2008年のヤニタケ

「黒岳のキノコに集まるこの甲虫は何だ!!」と題して、ヤニタケに集まる正体不明の甲虫のことをお知らせしたのは、ちょうど、一年前でした。

実は、まだ暑さも残る9月初旬に、黒岳を覗いてみました。

 

あたりはまだ青々とした盛夏そのままで、昨年ヤニタケが付いていた倒木からは、まったく、ヤニタケの痕跡すら見られませんでした。
毎年、虫たちに饗されて、影も形もないように食べ尽くされ、分解されていくもののようです。

さて、昨年初めてヤニタケに出会ったのが、11月10日のことだったので、再び、11月5日に、「そろそろだろうな」と考えて出かけてみました。

黒岳は、まだ、紅葉も七部と言ったところで、昨年よりまだ大分早いような感じでした。

さっそく、件の倒木を見に出かけてみると、あらら、この2ヶ月足らずのうちに、ヤニタケはすっかり復活していました。生えている位置は、多少、ずれているようです。

こうしてみると、条件さえ整えば、同じ倒木から、複数年に渡って発生するようで、虫たちにしたら、安心して、全てを食い尽くしてしまえるわけです。

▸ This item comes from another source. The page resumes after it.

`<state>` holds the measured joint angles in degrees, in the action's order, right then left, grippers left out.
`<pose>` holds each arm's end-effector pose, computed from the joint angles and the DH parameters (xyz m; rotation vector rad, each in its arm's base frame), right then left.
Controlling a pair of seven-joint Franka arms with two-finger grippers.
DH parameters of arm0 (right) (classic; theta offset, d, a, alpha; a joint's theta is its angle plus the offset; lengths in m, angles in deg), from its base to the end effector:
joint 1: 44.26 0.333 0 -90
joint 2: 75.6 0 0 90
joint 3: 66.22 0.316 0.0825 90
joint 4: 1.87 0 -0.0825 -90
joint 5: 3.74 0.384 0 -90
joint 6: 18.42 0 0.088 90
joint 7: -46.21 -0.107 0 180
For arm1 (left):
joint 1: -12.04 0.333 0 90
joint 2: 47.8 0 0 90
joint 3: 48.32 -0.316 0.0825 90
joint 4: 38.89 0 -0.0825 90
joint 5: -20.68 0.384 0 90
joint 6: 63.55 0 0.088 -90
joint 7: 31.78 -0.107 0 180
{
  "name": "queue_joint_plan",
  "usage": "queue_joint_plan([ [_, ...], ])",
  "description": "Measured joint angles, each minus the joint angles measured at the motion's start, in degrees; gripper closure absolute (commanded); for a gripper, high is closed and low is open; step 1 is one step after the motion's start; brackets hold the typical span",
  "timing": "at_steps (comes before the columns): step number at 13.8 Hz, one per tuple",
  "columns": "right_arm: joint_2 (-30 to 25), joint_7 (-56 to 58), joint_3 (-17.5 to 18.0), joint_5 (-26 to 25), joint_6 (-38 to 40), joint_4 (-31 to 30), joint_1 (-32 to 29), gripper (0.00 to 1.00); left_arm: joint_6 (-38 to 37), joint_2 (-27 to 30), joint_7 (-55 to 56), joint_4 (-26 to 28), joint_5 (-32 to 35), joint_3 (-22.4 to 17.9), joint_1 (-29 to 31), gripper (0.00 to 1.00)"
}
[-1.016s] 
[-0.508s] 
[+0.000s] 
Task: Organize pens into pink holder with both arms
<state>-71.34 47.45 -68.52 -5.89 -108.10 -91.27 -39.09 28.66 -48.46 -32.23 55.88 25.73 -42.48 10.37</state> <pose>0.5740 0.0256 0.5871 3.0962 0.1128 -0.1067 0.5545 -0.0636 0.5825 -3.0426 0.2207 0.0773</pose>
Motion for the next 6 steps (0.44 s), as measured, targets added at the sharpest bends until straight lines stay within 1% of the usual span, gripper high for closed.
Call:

写真で解るように、鮮やかな色合いでみずみずしく、まだ、全てが幼菌で、触るとシイタケより柔らかな感触でした。
名前の由来となったヤニが、表面にも裏面にも無数の水玉となって浮いており、ストロボ撮影をするとキラキラと美しく輝きました。

残念ながら、虫たちはまだほとんど訪れていないようで、長い時間あちこち見渡しましたが、ようやく、ムネモンコナガクチキ Mycetoma affineが1個体見つかっただけです。

昨年(11月10日)、多数のムネモンコナガクチキを見つけた際は、すでに多くのヤニタケが成熟して黒褐色に変色し、サルノコシカケ様に堅くなっていました。

この状態になるまで、まだ、2週間以上かかるような気がします。
その頃、また、出かけてみようかと考えています。

昨年は再び、11月15日に黒岳を訪れて、ヤニタケをいくらか持ち帰り、自宅で観察を続けたところ、モンヒメマキムシモドキ Derodontus japonicus、ホソアカバコキノコムシダマシ Pisenus chujoiも見つかりました。

ムネモンコナガクチキとモンヒメマキムシモドキについてはヤニタケ中より幼虫も発見し、ムネモンコナガクチキでは1齢(わらじむし型)、2齢(潜り込み型)、終齢(歩く足がやや発達)のそれぞれで、生態に応じた違った体形をしていることに気が付きました。このことを含めて、今年当初に報告しましたので、興味のある方はご覧下さい。

今坂正一 (2008) ヤニタケをめぐる甲虫たち. 二豊のむし,(46): 1-16.

ヤニタケがまだ早かったので、林内を彷徨って、樹皮剥がしをしてみました。
ケヤキ生木の樹皮下からは越冬中のマダラフトヒゲナガゾウムシ Basitropis nitidicutisが現れ、倒木のコケむした樹皮を剥ぐと、ツノクロツヤムシ Cylindrocaulus patalisがビックリしたように、頭を上げました。

草地を歩いていたキュウシュウツチハンミョウ Meloe auriculatusも見つけましたが、この種は晩秋のみに見られるようです。

河原の石越しでは、多数のゴミムシ類が見つかり、コホソクビゴミムシ Brachinus stenoderusは、触るとプップッと小さな可愛らしい音と共に、お尻から白煙を吹き出しました。ミイデラゴミムシでは火傷するほどですが、本種ではほとんど熱さは感じないようです。

この日採集した甲虫類の写真です。あまり、珍しそうな種はありませんでしたが、小型のハネカクシはちゃんと同定できていません。

駐車場まで戻ってきて、用を足しに行くと、トイレの外壁に多数のテントウムシ Harmonia axyridisが集まってきていました。越冬場所を探しているのでしょう。

灯りに引かれてきたと思われる蛾の一種が窓に静止していましたが、独創的で奇抜な柄をしていました。
帰宅して図鑑を調べてみましたが、見つけ出すことが出来ませんでした。
ご存じの方はご教示いただけないでしょうか?

(補足)
さっそく蛾屋さんの坂井さんからご教示があり、本種は晩秋の蛾で種名はニトベエダシャクだそうです。
てっきり、ヤガの仲間と思っていたので、図鑑でも見つからなかったのでしょう。
以下のサイトに写真と解説があります。

ニトベエダシャク

また、大分昆の三宅さんに確かめたところ、大分県では二例目だそうです。
ヤニタケ同様、こんなシーズンオフの山中に、人知れず出現する生き物も結構多いのですね。
ご教示いただいたお二人にお礼申し上げます。